**AIM OF THE TASK**
In the copy, keep the lines from the first line of the material below through the line containing "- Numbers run" exactly as they are, and include no pictures.

**SUPPLIED INFORMATION**
============================================================
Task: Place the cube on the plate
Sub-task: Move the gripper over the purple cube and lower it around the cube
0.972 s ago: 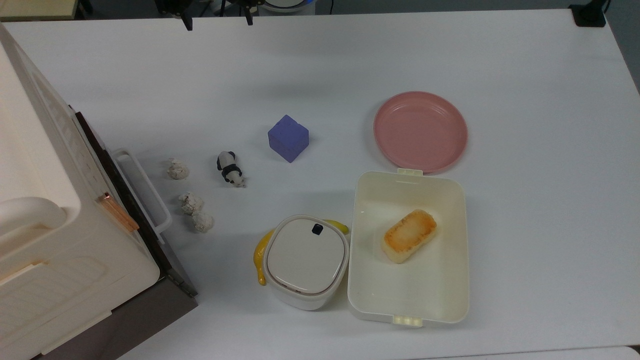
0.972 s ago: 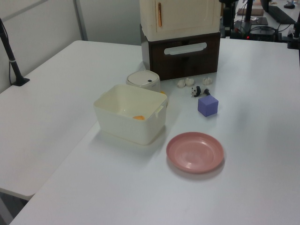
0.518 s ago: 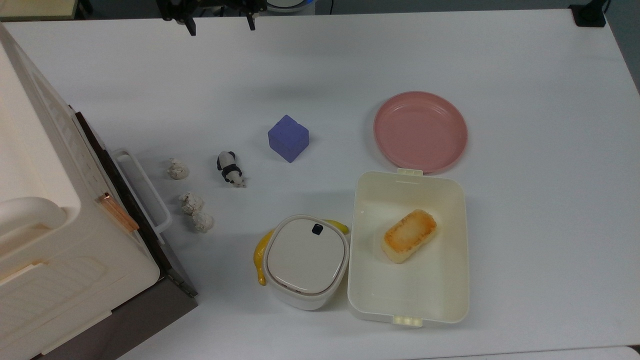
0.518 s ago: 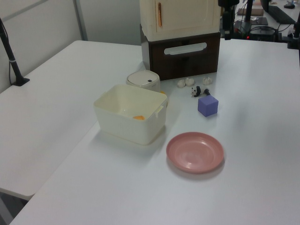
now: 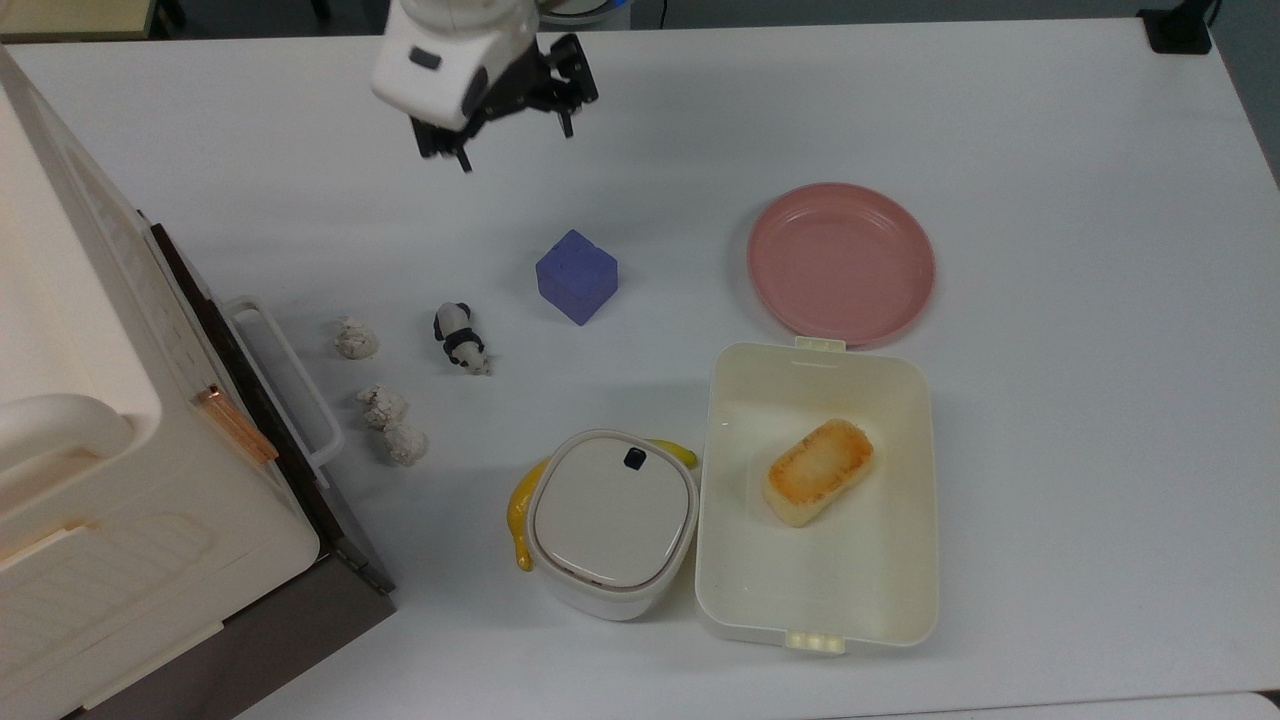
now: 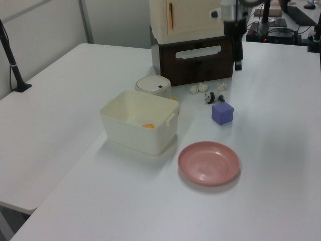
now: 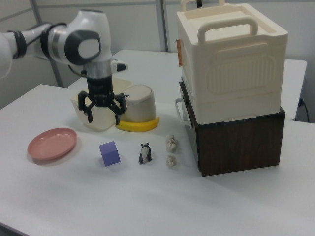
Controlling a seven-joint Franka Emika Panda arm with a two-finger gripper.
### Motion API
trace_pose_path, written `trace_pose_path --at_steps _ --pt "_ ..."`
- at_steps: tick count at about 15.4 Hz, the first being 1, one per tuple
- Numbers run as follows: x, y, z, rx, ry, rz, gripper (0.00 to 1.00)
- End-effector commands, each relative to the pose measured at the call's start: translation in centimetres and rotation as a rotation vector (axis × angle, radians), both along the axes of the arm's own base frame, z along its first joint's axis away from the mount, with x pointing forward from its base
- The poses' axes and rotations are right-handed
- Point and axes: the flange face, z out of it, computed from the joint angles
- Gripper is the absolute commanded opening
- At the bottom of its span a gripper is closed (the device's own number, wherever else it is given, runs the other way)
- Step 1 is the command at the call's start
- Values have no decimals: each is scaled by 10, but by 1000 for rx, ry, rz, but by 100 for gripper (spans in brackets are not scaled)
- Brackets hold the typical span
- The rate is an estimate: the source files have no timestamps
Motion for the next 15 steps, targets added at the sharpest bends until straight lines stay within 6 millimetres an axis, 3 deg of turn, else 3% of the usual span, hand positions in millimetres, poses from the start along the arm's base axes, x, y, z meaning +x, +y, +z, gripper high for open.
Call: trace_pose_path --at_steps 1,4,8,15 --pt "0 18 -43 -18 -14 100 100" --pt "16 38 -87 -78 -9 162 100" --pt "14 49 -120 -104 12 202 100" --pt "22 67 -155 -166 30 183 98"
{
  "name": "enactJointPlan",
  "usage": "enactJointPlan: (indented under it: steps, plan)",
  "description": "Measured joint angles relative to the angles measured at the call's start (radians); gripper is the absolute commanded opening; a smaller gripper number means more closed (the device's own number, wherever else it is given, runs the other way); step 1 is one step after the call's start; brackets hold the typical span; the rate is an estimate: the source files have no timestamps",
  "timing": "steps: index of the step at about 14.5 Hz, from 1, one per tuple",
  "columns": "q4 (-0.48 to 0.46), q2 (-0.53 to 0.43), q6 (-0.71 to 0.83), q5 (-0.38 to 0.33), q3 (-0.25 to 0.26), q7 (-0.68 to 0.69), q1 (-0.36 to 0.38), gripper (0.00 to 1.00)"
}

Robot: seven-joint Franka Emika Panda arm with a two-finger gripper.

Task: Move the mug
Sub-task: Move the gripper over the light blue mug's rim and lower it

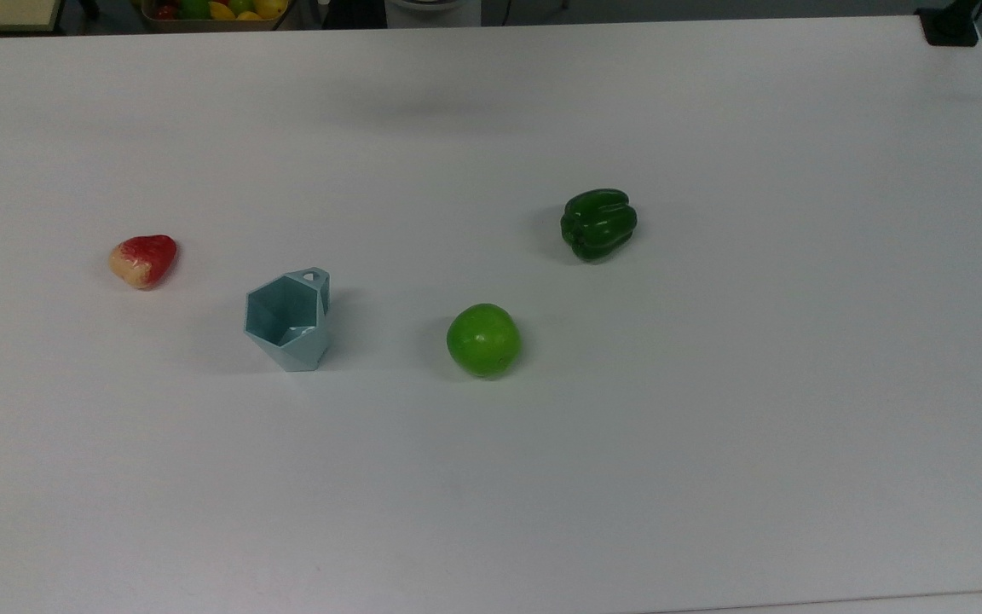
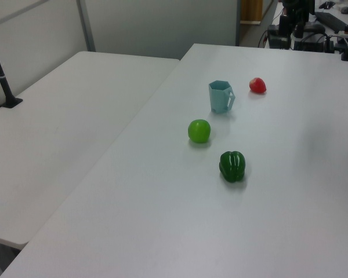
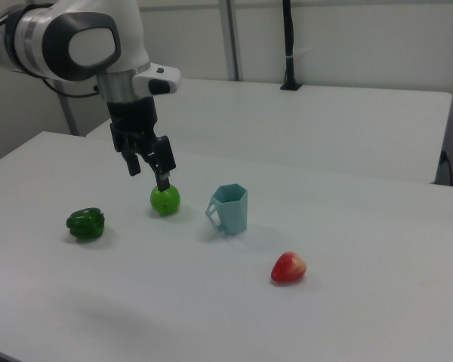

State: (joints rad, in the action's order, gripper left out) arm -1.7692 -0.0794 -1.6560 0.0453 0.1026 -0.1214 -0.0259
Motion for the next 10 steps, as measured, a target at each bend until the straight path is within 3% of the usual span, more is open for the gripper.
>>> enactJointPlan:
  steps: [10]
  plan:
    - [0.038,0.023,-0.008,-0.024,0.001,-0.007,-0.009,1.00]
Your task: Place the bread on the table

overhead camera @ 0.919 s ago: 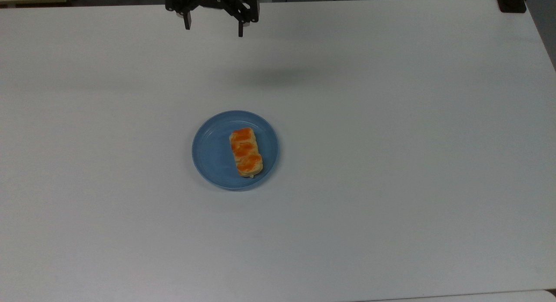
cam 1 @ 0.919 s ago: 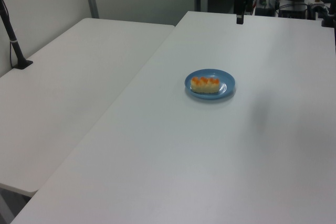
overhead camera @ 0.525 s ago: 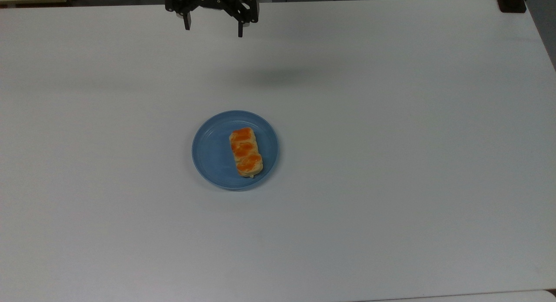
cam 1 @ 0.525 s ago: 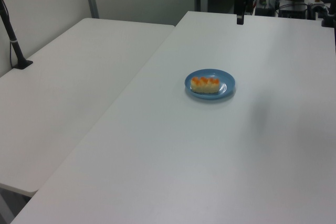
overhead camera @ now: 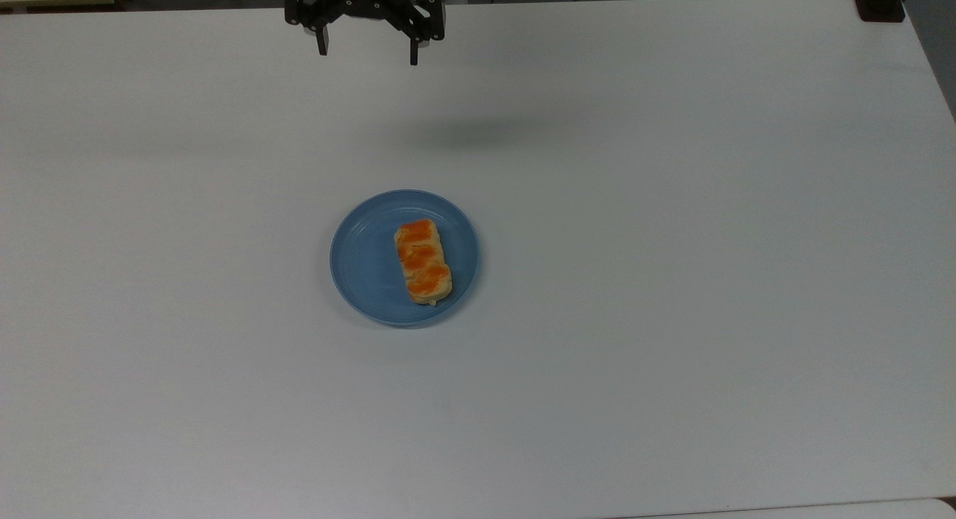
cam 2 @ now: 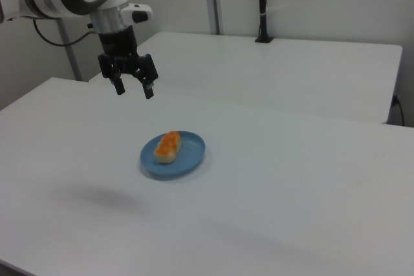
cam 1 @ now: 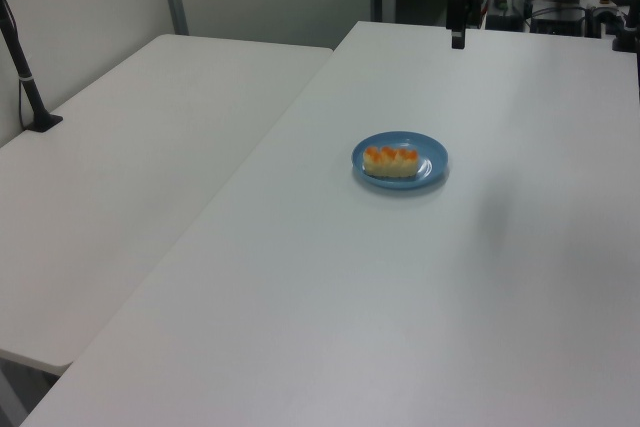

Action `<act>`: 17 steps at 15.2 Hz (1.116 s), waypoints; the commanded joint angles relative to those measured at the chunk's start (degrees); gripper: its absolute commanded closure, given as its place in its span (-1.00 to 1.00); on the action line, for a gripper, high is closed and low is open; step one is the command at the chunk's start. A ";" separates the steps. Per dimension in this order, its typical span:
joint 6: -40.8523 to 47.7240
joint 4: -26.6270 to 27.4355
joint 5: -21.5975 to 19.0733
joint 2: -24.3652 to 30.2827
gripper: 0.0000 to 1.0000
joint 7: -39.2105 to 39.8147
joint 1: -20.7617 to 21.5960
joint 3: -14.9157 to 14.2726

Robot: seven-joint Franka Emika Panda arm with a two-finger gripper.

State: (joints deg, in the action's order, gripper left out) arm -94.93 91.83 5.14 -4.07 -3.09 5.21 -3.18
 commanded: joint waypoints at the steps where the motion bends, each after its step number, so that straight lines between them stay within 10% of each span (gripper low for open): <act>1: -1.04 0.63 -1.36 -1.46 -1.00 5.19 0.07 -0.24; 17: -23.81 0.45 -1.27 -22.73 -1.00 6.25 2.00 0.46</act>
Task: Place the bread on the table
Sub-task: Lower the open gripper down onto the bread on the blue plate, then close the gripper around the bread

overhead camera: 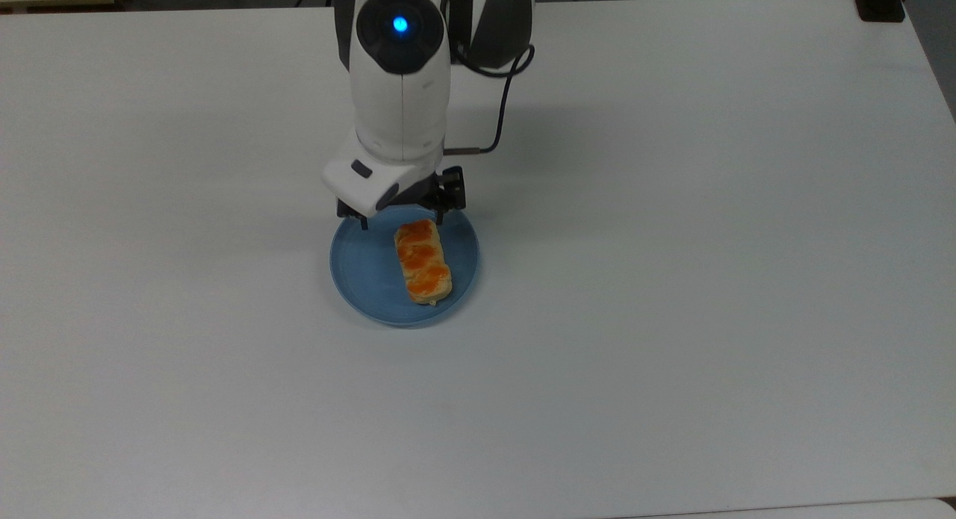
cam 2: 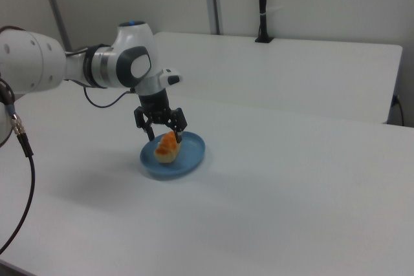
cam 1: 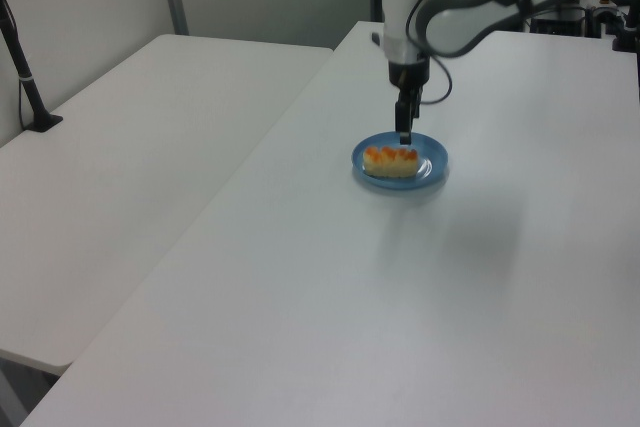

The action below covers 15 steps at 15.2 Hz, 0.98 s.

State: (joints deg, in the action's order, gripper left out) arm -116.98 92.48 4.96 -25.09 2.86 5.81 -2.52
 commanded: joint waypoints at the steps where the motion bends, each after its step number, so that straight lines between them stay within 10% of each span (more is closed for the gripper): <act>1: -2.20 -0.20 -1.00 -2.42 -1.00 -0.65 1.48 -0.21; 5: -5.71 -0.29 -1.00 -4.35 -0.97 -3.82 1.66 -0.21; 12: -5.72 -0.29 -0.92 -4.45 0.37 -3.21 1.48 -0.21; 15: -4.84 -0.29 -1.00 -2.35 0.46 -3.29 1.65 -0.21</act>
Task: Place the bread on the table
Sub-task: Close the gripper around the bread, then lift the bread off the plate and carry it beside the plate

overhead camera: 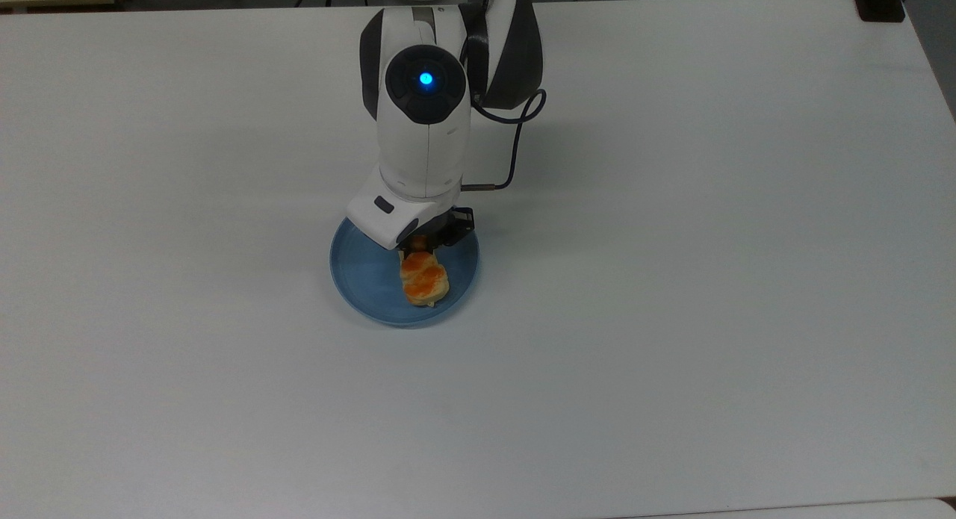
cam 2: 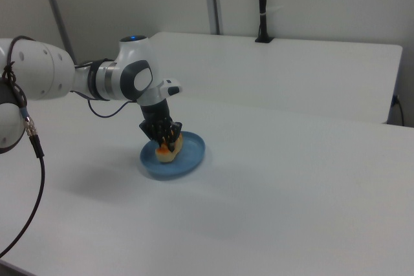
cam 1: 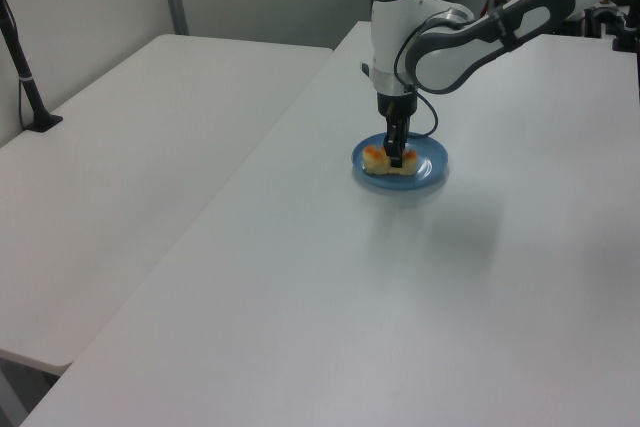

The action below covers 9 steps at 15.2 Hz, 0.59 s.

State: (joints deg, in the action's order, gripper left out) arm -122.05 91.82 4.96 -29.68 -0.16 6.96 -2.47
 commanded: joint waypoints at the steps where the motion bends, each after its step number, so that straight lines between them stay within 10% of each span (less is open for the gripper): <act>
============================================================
**EXERCISE OUTPUT**
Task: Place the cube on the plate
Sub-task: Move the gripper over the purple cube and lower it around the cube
0.972 s ago: 
0.972 s ago: 
0.518 s ago: 
0.518 s ago: 
now: 
now: 
now: 
Controlling a seven-joint Franka Emika Panda arm with a two-finger gripper.
### Motion API
trace_pose_path, written `trace_pose_path --at_steps _ --pt "_ ..."`
- at_steps: tick count at about 15.4 Hz, the first being 1, one per tuple
- Numbers run as follows: x, y, z, rx, ry, rz, gripper (0.00 to 1.00)

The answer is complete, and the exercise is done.